A blockchain is a digitized, decentralized public ledger of cryptocurrency transactions. Essentially each ‘block’ is like an individual bank statement. Completed ‘blocks’ (the most recent transactions) are added in chronological order allowing market participants to keep track of the transactions without the need for central record keeping. Just as Bitcoin eliminates the need for a third party to process or store payments, and isn’t regulated by a central authority, users in any blockchain structure are responsible for validating transactions whenever one party pays another for goods or services.

Meilich says that the project began in 2015 as an open source initiative to build a virtual world, before pivoting into a blockchain tokenization model. Earlier this year, the company’s ICO (Initial Coin Offering) raised over $25M USD – in less than a minute. They are now planning to launch in early 2018 following its first land auction which will take place in December.

The notion of monetizing Virtual Real Estate and assets is far from new, however. Second Life (SL), the longest enduring commercial virtual world launched back in 2003 thrives on the principle of enabling users to make money from digital assets.

Monetization was a bit aspect of the platform from the outset, incentivizing users to create high-quality content by allowing them to retain copyright for these virtual goods. The profits stemming from this virtual economy are very much real, with many SL users deriving a regular income from such activities, and Linden Lab itself being a financially independent company thanks to the fees and commission it makes from these.

With Sansar, Linden Lab is now laying its own stake to that next-generation of virtual worlds by offering similar functions to High Fidelity in terms of development, yet taking a more user-centric approach which also focuses on enabling monetization for individual users, who can earn Sansar Dollars (S$) for their VR creations. This in-world currency can be cashed into various currencies via PayPal and traded on a dedicated online exchange called the Sandex. This built-in economy with real-world application is borrowed directly from Second Life and its Linden Dollar (L$).
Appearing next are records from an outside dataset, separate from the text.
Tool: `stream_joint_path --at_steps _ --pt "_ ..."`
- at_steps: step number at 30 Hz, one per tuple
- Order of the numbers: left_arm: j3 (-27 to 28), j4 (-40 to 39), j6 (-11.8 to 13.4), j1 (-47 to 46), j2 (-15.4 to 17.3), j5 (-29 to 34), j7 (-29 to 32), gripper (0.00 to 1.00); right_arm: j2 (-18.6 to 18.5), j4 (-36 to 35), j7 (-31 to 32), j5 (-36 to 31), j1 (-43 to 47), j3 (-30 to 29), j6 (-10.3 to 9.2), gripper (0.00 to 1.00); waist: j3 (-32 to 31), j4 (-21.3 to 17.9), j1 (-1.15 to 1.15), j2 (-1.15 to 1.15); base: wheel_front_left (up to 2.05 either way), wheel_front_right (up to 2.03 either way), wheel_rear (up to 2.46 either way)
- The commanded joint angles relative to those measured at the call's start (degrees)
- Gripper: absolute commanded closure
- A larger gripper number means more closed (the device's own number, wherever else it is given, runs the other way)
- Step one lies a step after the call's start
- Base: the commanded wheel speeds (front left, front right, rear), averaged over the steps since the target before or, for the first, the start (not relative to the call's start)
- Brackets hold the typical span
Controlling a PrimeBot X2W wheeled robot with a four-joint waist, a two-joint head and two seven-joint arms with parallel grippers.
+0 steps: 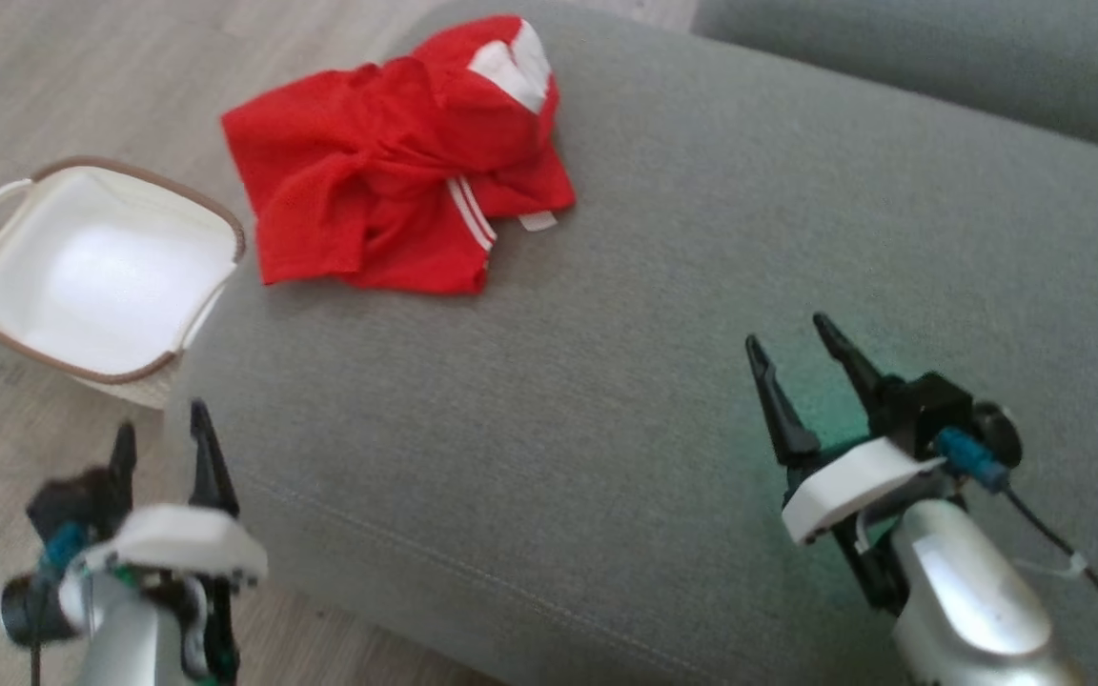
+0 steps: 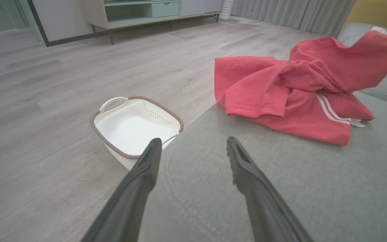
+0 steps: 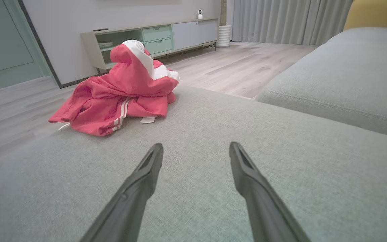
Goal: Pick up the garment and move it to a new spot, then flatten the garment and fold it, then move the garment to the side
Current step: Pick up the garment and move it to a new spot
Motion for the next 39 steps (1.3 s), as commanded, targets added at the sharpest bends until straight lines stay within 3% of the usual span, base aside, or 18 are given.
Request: stream_joint_path --at_steps 1,6,12,23,31,39 --pt "2.4 -1.3 -0.3 -3.2 0.9 0.0 -0.7 0.00 -0.4 -2.0 -0.6 0.3 -2.2 1.4 0.42 0.00 2.6 -2.5 0.00 0.00 0.00 0.00 0.00" --pt "4.0 0.3 -2.1 -9.9 1.3 1.1 -0.7 0.00 -2.1 -4.0 -0.6 0.7 -4.5 3.9 0.42 0.00 6.8 -6.4 0.00 0.00 0.00 0.00 0.00" --pt "4.5 3.5 -4.9 -18.0 4.3 3.1 -0.7 0.00 -3.3 -6.3 -0.6 1.5 -7.2 6.1 0.42 0.00 10.4 -11.0 0.00 0.00 0.00 0.00 0.00" --pt "-0.3 8.4 -8.7 -32.9 8.9 6.0 -0.7 0.00 -4.4 -8.1 -0.6 2.4 -9.1 6.5 0.42 0.00 14.6 -15.7 0.00 0.00 0.00 0.00 0.00" --pt "-4.6 13.9 -9.7 -38.4 11.1 4.1 -0.7 0.00 -3.9 -7.4 -0.6 3.1 -9.2 5.9 0.42 0.00 15.4 -18.3 0.00 0.00 0.00 0.00 0.00" --pt "-8.1 24.1 -9.7 -42.0 12.6 3.6 0.0 0.00 -3.2 -6.7 -0.6 3.5 -9.1 5.9 0.42 0.00 15.5 -20.3 0.00 0.00 0.00 0.00 0.00"
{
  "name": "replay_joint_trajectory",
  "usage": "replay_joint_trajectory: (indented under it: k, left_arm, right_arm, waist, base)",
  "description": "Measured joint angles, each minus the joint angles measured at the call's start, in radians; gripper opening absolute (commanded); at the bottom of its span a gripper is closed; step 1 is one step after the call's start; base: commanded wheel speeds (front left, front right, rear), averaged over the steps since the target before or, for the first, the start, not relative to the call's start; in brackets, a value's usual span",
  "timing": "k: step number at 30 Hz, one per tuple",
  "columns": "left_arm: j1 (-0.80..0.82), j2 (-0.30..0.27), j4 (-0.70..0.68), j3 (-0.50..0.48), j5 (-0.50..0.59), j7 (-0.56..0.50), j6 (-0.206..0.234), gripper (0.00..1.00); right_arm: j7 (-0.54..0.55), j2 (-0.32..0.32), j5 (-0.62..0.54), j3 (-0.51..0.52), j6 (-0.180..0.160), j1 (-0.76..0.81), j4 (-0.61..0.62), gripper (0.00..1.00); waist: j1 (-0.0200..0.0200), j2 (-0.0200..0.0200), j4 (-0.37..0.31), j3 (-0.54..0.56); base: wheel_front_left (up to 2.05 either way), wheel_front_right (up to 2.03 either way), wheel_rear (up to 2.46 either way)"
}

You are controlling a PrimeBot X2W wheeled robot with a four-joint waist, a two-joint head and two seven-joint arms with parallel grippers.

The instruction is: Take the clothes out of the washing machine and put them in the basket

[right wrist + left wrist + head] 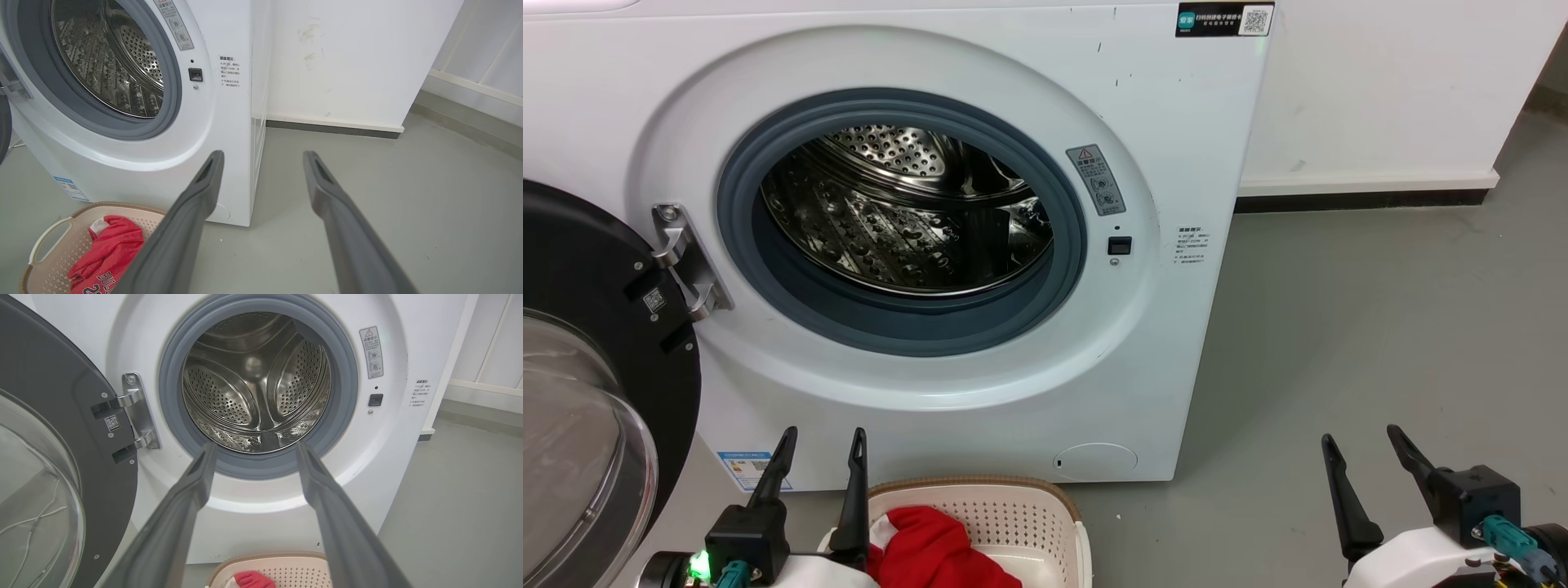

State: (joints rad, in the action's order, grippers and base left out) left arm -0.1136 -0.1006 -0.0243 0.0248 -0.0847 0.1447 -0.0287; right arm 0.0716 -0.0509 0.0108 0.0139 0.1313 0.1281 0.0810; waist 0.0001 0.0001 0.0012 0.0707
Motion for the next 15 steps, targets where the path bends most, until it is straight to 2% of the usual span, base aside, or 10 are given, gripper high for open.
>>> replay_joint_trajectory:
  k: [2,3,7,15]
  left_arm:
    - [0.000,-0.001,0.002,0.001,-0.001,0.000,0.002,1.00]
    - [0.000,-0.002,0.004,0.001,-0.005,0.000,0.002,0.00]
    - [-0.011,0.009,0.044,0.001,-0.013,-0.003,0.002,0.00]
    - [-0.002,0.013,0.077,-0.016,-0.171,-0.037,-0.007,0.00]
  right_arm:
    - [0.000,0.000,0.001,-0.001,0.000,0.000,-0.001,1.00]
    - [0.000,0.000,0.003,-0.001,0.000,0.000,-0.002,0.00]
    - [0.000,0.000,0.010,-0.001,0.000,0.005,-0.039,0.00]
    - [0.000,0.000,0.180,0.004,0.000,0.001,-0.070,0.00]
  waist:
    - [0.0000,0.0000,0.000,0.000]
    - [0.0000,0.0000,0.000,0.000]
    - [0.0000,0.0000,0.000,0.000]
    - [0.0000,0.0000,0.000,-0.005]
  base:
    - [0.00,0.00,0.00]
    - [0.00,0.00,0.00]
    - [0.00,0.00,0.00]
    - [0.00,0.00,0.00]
“If I can make an experience by building just a few original content assets and buy the other stuff, I can do way more interesting experiences at a much faster pace, because I don’t have to build everything from scratch. In the real world you see companies and brands specializing in certain types of content, and it’s no different in virtual worlds, we’ve seen this in Second Life,” explains Linden Lab CEO Ebbe Altberg.“

What makes Decentraland fundamentally different from other emerging virtual platforms is that it’s not only the content that will be owned by users, but the platform itself. This means the community will also have collective responsibility for regulating it. According to its creators, the blockchain structure – which uses the Ethereum network – creates a mechanism for consensus among strangers that allows this to work at scale.

“The networks provides landowners with actual ownership over their property and the creations that reside on it,” explains Meilich. “As is it decentralized and the content does not reside on our servers, we do not have the power to modify it or censor it. At some point, we could turn off our servers and the world would keep running.”

This all opens up new and interesting possibilities for users to communicate with each other, as well as new business models that enable them to create, share and monetize immersive content and experiences. But so far we haven’t seen any one model emerge as a clear winner and claim that crucial “first mover advantage” in the social VR space. The race is, by all accounts, still wide open, which is what makes for such exciting watching.